TASK
Restate all the data word for word, leaving nothing out.

DATASET CONTENT
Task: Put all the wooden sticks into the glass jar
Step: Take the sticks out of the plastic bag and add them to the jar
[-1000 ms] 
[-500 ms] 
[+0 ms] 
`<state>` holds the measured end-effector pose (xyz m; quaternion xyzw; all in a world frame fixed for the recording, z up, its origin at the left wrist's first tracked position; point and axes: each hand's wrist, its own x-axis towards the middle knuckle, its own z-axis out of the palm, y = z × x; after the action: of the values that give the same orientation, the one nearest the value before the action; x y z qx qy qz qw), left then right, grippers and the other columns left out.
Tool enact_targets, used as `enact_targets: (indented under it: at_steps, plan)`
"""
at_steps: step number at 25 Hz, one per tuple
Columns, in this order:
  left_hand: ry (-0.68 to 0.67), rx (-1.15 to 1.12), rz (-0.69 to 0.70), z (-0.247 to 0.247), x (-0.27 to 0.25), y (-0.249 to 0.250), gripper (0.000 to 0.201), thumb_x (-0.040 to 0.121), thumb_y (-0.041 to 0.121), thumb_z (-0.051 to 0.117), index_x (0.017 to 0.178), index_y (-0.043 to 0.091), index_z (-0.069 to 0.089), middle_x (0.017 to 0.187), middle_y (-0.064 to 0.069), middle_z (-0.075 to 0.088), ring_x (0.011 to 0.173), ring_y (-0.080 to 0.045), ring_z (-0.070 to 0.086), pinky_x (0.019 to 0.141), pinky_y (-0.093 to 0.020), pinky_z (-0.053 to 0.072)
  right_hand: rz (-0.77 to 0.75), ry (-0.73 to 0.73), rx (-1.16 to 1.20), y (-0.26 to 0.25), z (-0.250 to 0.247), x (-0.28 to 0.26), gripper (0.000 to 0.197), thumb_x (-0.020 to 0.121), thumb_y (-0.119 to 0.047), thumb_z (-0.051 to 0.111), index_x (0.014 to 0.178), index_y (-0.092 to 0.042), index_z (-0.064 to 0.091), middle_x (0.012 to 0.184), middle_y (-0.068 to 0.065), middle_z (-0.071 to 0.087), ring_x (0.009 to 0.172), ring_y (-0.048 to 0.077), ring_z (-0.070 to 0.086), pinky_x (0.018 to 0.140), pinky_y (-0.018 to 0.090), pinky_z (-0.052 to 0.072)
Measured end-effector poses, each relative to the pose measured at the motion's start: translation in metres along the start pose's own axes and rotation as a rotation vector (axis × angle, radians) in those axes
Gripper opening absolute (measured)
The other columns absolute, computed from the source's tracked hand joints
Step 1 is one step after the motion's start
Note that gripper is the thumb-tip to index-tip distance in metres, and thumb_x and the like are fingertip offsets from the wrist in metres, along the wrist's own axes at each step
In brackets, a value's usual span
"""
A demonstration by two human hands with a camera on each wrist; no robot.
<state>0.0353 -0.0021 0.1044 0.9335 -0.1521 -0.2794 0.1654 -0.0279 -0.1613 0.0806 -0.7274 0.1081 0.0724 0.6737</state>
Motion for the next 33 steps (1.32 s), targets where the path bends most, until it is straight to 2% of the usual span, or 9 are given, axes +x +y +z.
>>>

RESULT
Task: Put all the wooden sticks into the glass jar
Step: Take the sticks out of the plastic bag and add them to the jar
[-1000 ms] 
[-500 ms] 
[+0 ms] 
`<state>` holds the measured end-effector pose (xyz m; quaternion xyzw; all in a world frame fixed for the recording, z up, its origin at the left wrist's first tracked position; point and axes: each hand's wrist, its own x-axis towards the middle knuckle, its own z-axis out of the palm, y = z × x; after the action: of the values that give the same orientation, the one nearest the value before the action; x y z qx qy qz qw), left then right, grippers and the other columns left out.
Tool enact_targets, used as `enact_targets: (indented under it: at_steps, plan)`
"""
at_steps: step number at 25 Hz, one per tuple
Columns, in this order:
  left_hand: ry (-0.68 to 0.67), rx (-1.15 to 1.12), rz (-0.69 to 0.70), z (-0.247 to 0.247), x (-0.27 to 0.25), y (-0.249 to 0.250), gripper (0.000 to 0.201), thumb_x (-0.040 to 0.121), thumb_y (-0.041 to 0.121), thumb_z (-0.051 to 0.117), index_x (0.017 to 0.178), index_y (-0.043 to 0.091), index_z (-0.069 to 0.089), middle_x (0.017 to 0.187), middle_y (-0.064 to 0.069), middle_z (-0.075 to 0.088), ring_x (0.011 to 0.173), ring_y (-0.080 to 0.045), ring_z (-0.070 to 0.086), pinky_x (0.019 to 0.141), pinky_y (-0.093 to 0.020), pinky_z (-0.053 to 0.072)
  right_hand: rz (-0.77 to 0.75), ry (-0.73 to 0.73), rx (-1.16 to 1.20), y (-0.26 to 0.25), z (-0.250 to 0.247), x (-0.28 to 0.26), gripper (0.000 to 0.197), thumb_x (-0.020 to 0.121), thumb_y (-0.119 to 0.047), thumb_z (-0.051 to 0.111), index_x (0.014 to 0.178), index_y (-0.092 to 0.042), index_z (-0.064 to 0.091), middle_x (0.012 to 0.184), middle_y (-0.068 to 0.065), middle_z (-0.071 to 0.087), ring_x (0.009 to 0.172), ring_y (-0.048 to 0.077), ring_z (-0.070 to 0.086), pinky_x (0.018 to 0.140), pinky_y (-0.018 to 0.090), pinky_z (-0.052 to 0.072)
Measured end-effector poses, each relative to the pose measured at the motion's start: translation in metres along the start pose's own axes and rotation as a rotation vector (axis × angle, radians) in those axes
Gripper opening absolute (measured)
The other columns absolute, computed from the source's tracked hand joints
Step 1 is one step after the motion's start
Note that gripper is the thumb-tip to index-tip distance in metres, and thumb_x and the like are fingertip offsets from the wrist in metres, along the wrist's own axes at each step
In brackets, a value's usual span
"""
A demonstration by two human hands with a camera on each wrist; no robot.
<state>0.0353 -0.0021 0.1044 0.9335 -0.1521 -0.2794 0.1654 -0.0279 -0.1613 0.0806 -0.7274 0.1081 0.0724 0.6737</state>
Motion for the next 33 steps (1.32 s), targets where the path bends most, until it is straight to 2% of the usual span, or 9 are given, axes +x +y +z.
>>>

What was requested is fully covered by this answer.